▶ **WORK REQUEST**: Report the number of lines holding "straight" in the material below, and nothing more.

▶ **SUPPLIED DATA**:
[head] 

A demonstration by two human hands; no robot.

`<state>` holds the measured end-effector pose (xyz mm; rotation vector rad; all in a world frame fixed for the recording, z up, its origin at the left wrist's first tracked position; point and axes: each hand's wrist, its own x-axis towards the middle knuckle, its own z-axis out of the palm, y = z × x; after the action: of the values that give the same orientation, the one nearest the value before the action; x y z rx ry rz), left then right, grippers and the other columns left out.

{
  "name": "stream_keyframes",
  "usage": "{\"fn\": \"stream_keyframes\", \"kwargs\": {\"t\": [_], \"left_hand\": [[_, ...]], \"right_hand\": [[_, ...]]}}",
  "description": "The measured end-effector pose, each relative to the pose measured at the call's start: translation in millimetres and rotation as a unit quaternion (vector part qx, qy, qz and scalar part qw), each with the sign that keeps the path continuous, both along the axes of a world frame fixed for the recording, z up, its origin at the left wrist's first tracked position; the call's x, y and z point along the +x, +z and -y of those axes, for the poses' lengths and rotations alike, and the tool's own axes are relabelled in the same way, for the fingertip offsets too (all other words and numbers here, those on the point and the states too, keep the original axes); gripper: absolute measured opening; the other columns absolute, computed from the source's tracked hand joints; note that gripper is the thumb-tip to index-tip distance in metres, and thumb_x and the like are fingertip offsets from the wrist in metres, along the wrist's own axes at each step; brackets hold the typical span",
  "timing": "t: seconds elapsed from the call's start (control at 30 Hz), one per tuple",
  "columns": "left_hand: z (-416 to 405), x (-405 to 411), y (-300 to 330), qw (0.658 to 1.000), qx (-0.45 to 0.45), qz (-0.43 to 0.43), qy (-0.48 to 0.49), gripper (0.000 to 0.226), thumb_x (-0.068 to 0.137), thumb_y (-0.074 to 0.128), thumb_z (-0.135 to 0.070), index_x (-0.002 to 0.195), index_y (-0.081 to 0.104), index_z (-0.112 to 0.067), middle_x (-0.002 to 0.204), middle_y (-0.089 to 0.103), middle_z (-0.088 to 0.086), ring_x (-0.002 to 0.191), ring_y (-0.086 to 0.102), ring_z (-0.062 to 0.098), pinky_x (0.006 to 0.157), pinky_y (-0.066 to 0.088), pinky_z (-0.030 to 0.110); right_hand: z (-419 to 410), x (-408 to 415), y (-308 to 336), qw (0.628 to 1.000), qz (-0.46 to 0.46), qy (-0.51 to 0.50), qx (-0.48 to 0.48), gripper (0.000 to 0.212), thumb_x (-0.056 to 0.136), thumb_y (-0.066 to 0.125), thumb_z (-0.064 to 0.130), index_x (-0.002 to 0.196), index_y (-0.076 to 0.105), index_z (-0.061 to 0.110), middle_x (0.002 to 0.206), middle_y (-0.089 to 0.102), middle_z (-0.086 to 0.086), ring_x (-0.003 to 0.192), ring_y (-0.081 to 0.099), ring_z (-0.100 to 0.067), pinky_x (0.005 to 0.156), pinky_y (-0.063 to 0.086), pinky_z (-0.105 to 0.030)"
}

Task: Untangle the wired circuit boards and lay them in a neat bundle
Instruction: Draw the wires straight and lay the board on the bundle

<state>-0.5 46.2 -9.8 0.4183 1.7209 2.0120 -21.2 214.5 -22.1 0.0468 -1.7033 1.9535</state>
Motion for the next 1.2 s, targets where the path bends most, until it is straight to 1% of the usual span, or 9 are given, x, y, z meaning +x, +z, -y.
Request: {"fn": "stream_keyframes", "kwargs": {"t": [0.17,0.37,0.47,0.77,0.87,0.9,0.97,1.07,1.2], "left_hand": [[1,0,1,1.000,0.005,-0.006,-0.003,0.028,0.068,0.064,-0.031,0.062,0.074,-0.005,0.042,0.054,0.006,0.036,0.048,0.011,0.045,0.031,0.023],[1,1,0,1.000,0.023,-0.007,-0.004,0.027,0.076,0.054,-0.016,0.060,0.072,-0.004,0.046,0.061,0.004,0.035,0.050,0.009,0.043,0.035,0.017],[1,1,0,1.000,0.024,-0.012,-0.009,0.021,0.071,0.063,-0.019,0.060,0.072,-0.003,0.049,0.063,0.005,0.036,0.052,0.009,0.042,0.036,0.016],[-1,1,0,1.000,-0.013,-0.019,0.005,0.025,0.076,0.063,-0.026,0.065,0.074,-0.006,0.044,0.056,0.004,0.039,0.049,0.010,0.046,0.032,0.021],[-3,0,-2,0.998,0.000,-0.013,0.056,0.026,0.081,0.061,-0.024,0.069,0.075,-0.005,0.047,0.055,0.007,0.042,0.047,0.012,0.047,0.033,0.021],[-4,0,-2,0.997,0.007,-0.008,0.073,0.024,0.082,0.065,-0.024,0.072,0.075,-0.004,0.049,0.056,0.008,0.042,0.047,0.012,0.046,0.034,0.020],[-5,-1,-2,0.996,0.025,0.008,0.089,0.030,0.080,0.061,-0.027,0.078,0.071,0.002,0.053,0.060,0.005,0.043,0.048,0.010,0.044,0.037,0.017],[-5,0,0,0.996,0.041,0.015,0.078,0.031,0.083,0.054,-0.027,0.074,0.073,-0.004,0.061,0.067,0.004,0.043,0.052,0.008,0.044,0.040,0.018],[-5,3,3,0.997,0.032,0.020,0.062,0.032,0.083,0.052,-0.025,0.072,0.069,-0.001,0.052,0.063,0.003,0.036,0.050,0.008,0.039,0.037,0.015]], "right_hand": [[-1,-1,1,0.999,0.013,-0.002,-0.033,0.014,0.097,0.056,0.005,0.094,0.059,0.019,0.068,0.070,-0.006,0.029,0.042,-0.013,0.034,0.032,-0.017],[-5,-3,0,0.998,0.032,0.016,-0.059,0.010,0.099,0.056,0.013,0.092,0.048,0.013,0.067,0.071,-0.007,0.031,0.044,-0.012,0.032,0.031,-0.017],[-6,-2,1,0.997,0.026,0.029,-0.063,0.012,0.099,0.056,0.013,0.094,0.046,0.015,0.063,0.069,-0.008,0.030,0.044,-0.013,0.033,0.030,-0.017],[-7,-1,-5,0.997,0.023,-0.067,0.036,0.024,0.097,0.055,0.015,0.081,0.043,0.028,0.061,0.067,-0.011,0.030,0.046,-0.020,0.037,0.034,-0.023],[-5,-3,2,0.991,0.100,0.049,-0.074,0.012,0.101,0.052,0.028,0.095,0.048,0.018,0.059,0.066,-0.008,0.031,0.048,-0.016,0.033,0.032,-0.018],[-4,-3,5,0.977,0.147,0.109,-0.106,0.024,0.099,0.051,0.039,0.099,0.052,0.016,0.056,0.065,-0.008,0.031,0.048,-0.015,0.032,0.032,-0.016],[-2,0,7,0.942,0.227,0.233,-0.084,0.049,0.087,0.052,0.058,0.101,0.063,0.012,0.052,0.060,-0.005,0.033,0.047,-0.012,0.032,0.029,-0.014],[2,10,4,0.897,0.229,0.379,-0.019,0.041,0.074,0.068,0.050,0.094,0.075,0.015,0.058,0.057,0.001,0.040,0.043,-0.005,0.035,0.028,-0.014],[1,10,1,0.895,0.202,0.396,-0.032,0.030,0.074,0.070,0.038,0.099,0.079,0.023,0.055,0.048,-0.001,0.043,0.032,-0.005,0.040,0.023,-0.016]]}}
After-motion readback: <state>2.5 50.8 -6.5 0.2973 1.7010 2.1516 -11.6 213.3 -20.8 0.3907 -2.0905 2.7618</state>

▶ **OUTPUT BELOW**: 2